Com um discurso menos alarmante do que o utilizado na reunião do G-20, quando defendeu o controle de capitais, Mantega disse que as medidas já adotadas pelo governo brasileiro para combater a guerra cambial estão dando certo e agora é o momento de “avaliar” e deixar a taxa de câmbio se acomodar.
“Vamos observar. Também não é bom ficar mexendo toda hora no câmbio”, disse o ministro. Para ele, a cotação do dólar está se mantendo num patamar “razoável” e o real foi a moeda que menos se valorizou em relação ao dólar.
As declarações do ministro, dadas no final da manhã, repercutiram negativamente no mercado financeiro. Em reação, a cotação do dólar, que já estava em queda, rapidamente acentuou o movimento de baixa. É que o mercado estava contando com medidas mais fortes do Brasil depois da reunião do G-20, realizada na semana passada em Seul, na Coreia do Sul.
Água fria. A percepção dos analistas de que o governo lançaria mão de mais um arsenal de medidas aumentou depois que Mantega fez uma enfática defesa do controle de capitais como arma para os países enfrentarem a guerra cambial.
A expectativa do mercado era a de que as medidas seriam tomadas imediatamente. Por isso, a fala do ministro funcionou como um verdadeiro balde de água fria para o mercado, que estava à espera das medidas.
Cauteloso, o ministro não descartou, porém, novas medidas cambiais no futuro. “Não vejo necessidade de novas medidas nesse momento, mas a qualquer momento sabe como é que é.”
Segundo fontes, o agravamento da crise na Irlanda, que provocou incertezas no cenário internacional e fez a cotação do dólar subir a um nível acima do R$ 1,70 (que funciona como uma espécie de piso informal para a taxa de câmbio) acabou ajudando o governo, dando mais tempo para avaliar as condições do mercado.

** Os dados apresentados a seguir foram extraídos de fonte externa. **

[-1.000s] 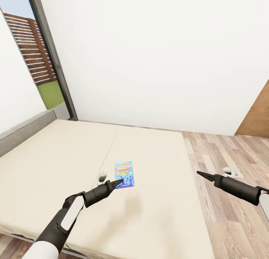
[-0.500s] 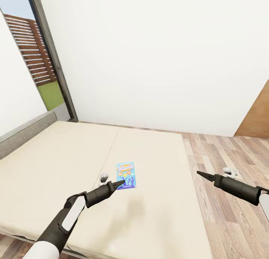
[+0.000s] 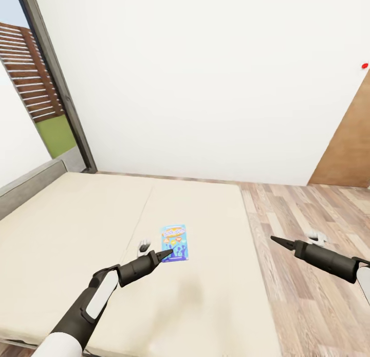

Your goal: Put all the toys in the child's room - the three board games (two on the bed and one on the table), the two jigsaw puzzles on the table, and the tennis ball on the table - inside the toy box on the table in the child's room.

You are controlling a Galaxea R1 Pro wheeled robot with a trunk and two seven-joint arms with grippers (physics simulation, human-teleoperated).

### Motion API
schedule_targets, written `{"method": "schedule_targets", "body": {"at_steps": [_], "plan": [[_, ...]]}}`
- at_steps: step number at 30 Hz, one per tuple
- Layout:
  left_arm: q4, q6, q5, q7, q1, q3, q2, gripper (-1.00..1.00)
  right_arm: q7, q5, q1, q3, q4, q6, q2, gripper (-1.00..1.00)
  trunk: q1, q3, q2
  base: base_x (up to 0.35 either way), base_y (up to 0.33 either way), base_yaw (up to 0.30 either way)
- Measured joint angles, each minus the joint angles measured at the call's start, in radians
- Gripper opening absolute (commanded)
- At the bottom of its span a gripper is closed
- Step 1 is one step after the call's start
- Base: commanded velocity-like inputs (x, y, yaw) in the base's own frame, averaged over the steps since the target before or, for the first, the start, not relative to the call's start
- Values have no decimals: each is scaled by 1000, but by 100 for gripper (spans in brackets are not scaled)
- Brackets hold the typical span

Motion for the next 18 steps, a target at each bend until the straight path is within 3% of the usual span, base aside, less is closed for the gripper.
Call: {"method": "schedule_targets", "body": {"at_steps": [18], "plan": [[1, 0, -2, 1, 0, 0, 0, -100, -2, 0, 0, 2, 0, 47, 0, 100, -69, 68, 126, 0, 0, -270]]}}
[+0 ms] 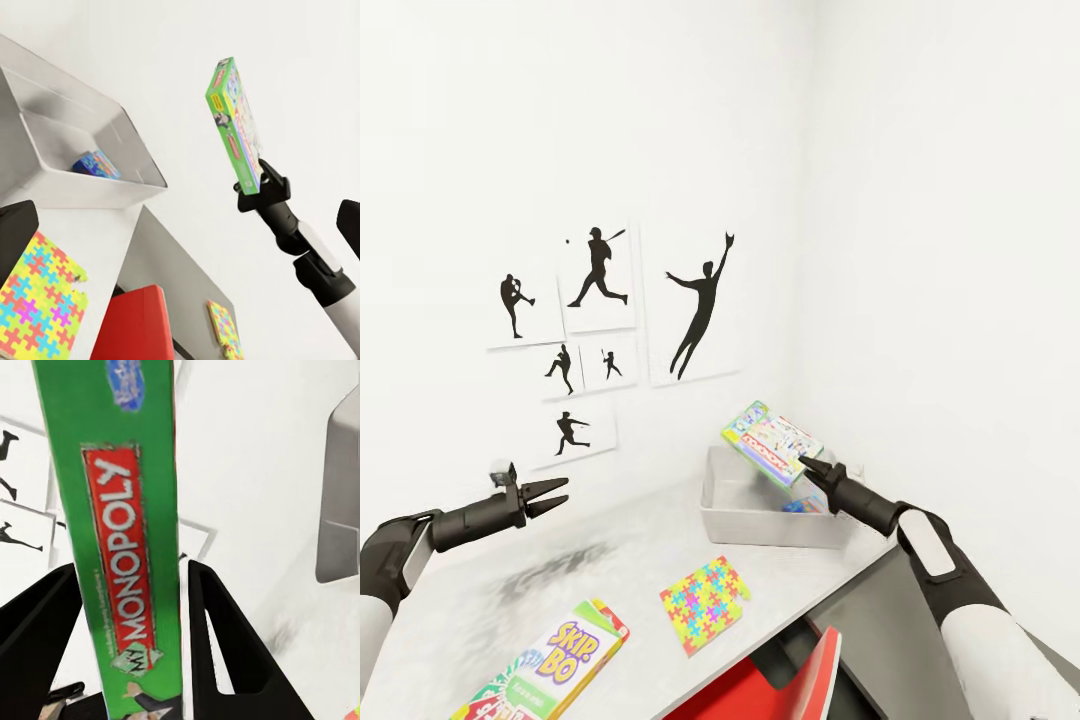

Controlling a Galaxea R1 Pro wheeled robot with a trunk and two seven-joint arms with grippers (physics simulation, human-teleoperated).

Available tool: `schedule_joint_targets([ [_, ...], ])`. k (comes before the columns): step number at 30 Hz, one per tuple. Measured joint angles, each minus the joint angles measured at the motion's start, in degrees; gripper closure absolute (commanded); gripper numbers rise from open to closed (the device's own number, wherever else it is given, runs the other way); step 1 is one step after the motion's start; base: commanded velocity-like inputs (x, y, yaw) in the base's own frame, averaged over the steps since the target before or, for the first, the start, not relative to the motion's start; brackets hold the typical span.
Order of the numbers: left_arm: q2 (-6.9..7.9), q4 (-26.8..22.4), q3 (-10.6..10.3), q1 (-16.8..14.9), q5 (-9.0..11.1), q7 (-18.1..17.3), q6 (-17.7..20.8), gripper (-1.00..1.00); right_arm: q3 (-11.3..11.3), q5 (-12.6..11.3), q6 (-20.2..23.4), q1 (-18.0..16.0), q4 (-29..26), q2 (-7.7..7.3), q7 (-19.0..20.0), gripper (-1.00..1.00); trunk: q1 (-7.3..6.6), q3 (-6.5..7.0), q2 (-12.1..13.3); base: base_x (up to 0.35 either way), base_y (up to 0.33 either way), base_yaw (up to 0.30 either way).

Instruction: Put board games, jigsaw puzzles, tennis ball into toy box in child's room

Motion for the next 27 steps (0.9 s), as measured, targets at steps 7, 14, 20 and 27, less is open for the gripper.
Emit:
schedule_joint_targets([
  [7,0.13,0.0,0.2,0.0,0.1,-0.2,-0.1,-1.00,-0.3,-0.9,1.1,-1.6,0.0,-0.12,-1.1,1.00,0.00,0.00,0.0,0.000,0.000,0.000],
  [14,0.22,0.0,0.2,0.0,0.1,-0.3,-0.2,-1.00,-0.4,-0.8,1.2,-2.1,0.0,-0.21,-2.4,1.00,-0.66,0.54,1.2,0.000,0.000,0.000],
  [20,0.18,0.0,0.2,0.0,0.1,-0.4,-0.2,-1.00,-0.4,-0.9,1.3,-3.3,0.0,-0.55,-2.8,1.00,-0.66,0.54,1.2,0.000,0.000,0.000],
  [27,0.18,0.0,0.2,0.0,0.1,-0.4,0.0,-1.00,-0.4,-1.3,2.4,-6.8,0.1,0.00,-10.0,1.00,-2.19,1.79,4.0,0.000,0.000,0.000],
])
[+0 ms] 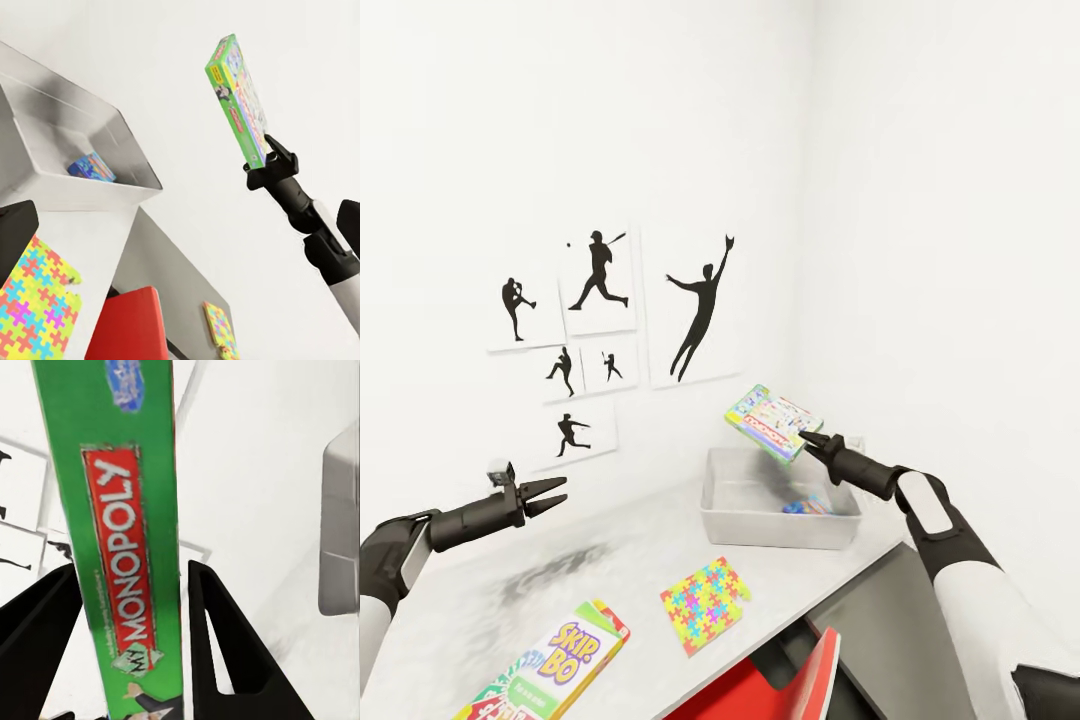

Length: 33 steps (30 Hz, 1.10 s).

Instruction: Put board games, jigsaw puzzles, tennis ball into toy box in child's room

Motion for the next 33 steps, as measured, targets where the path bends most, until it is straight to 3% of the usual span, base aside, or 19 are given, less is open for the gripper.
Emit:
schedule_joint_targets([
  [9,0.16,0.0,0.0,0.0,0.0,0.0,0.3,-1.00,-0.2,-2.2,0.3,-5.4,1.6,0.28,-12.2,1.00,-1.98,1.62,3.6,0.000,0.000,0.000],
  [16,0.24,0.0,0.0,0.0,0.0,0.0,0.3,-1.00,-0.2,-2.8,0.4,-6.4,2.1,0.52,-17.4,1.00,-3.52,2.87,6.4,0.000,0.000,0.000],
  [20,0.39,0.0,0.0,0.0,0.0,0.0,0.4,-1.00,-0.1,-2.6,0.5,-7.6,3.7,1.92,-20.4,1.00,-4.40,3.60,8.0,0.000,0.000,0.000],
  [25,0.27,0.0,-0.1,0.0,-0.1,0.0,0.5,-1.00,0.0,-1.9,1.5,-12.3,12.1,4.82,-26.4,1.00,-4.85,3.96,8.9,0.000,0.000,0.000],
  [33,0.03,0.0,-0.2,0.0,-0.3,0.0,1.2,-1.00,-0.1,-1.8,1.8,-14.3,15.6,5.03,-30.1,1.00,-4.84,3.96,8.9,0.000,0.000,0.000],
])
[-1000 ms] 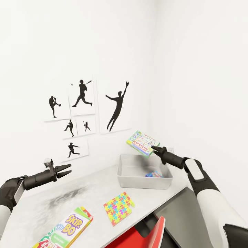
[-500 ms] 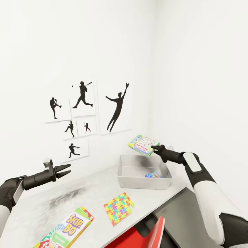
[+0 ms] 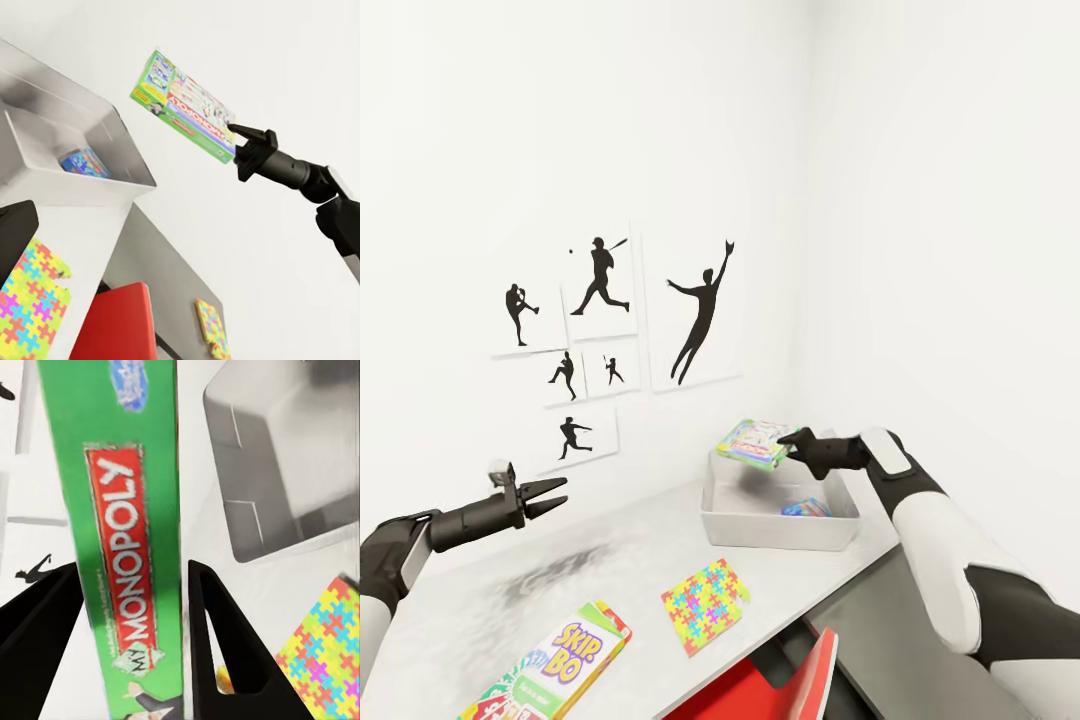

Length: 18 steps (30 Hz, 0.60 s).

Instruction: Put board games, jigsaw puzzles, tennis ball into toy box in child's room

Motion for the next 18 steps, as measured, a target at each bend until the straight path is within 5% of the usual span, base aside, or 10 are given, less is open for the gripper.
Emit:
schedule_joint_targets([
  [18,-0.02,0.0,-0.3,0.0,0.1,-0.1,1.9,-1.00,0.0,0.4,-2.1,-1.6,-0.2,0.42,-2.8,1.00,0.00,0.00,0.0,0.000,0.000,0.000],
])
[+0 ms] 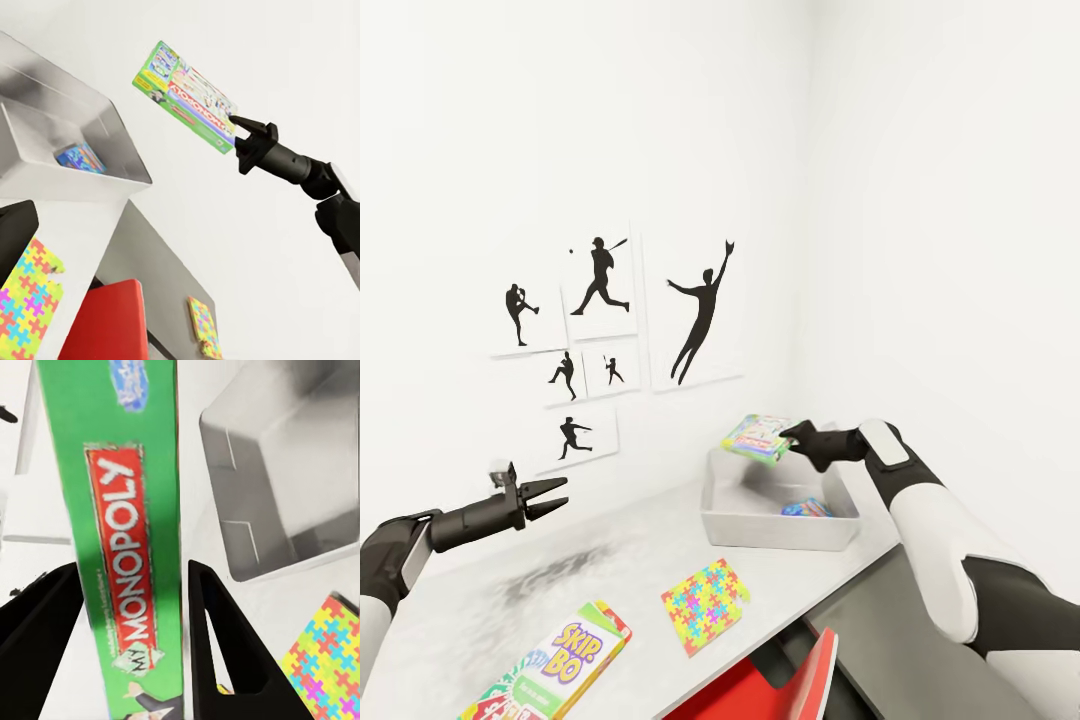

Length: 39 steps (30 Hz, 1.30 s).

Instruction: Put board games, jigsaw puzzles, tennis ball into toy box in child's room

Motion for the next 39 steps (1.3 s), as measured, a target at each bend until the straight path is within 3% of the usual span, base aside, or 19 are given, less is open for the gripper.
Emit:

Não foi à toa que o ministro ontem fez uma referência ao fato de a cotação do dólar no Brasil estar sendo influenciada pela crise na Irlanda.
“Está num patamar razoável. É claro que influenciado pelo problema da Irlanda, problema europeu, mas de qualquer forma mostra que as medidas que temos tomado são eficazes e o real é uma das moedas que menos têm se valorizado em relação ao dólar, portanto, está dando certo”, ponderou .
Medidas. Mas, se vier a precisar, o governo conta com algumas medidas para tentar reverter a valorização do real, entre elas a retomada da cobrança do Imposto de Renda sobre os ganhos dos investidores estrangeiros que aplicam em títulos públicos. A cobrança do tributo foi suspensa em 2006, quando a alíquota era de 15%. O uso do Fundo Soberano do Brasil (FSB) na compra de dólares no mercado de câmbio local é outra medida guardada na prateleira.
Para ampliar o poder de fogo do Fundo, no entanto, o governo terá de editar uma medida provisória permitindo ao Tesouro emitir títulos para a carteira do FSB. Com isso, o volume de compra de moeda estrangeira pelo Fundo seria praticamente ilimitado, já que tudo dependeria da disponibilidade do Tesouro em emitir novos papéis. Até mesmo a quarentena para entrada de capital no mercado financeiro não é descartada pela equipe econômica, caso a desvalorização do dólar volte a se acentuar.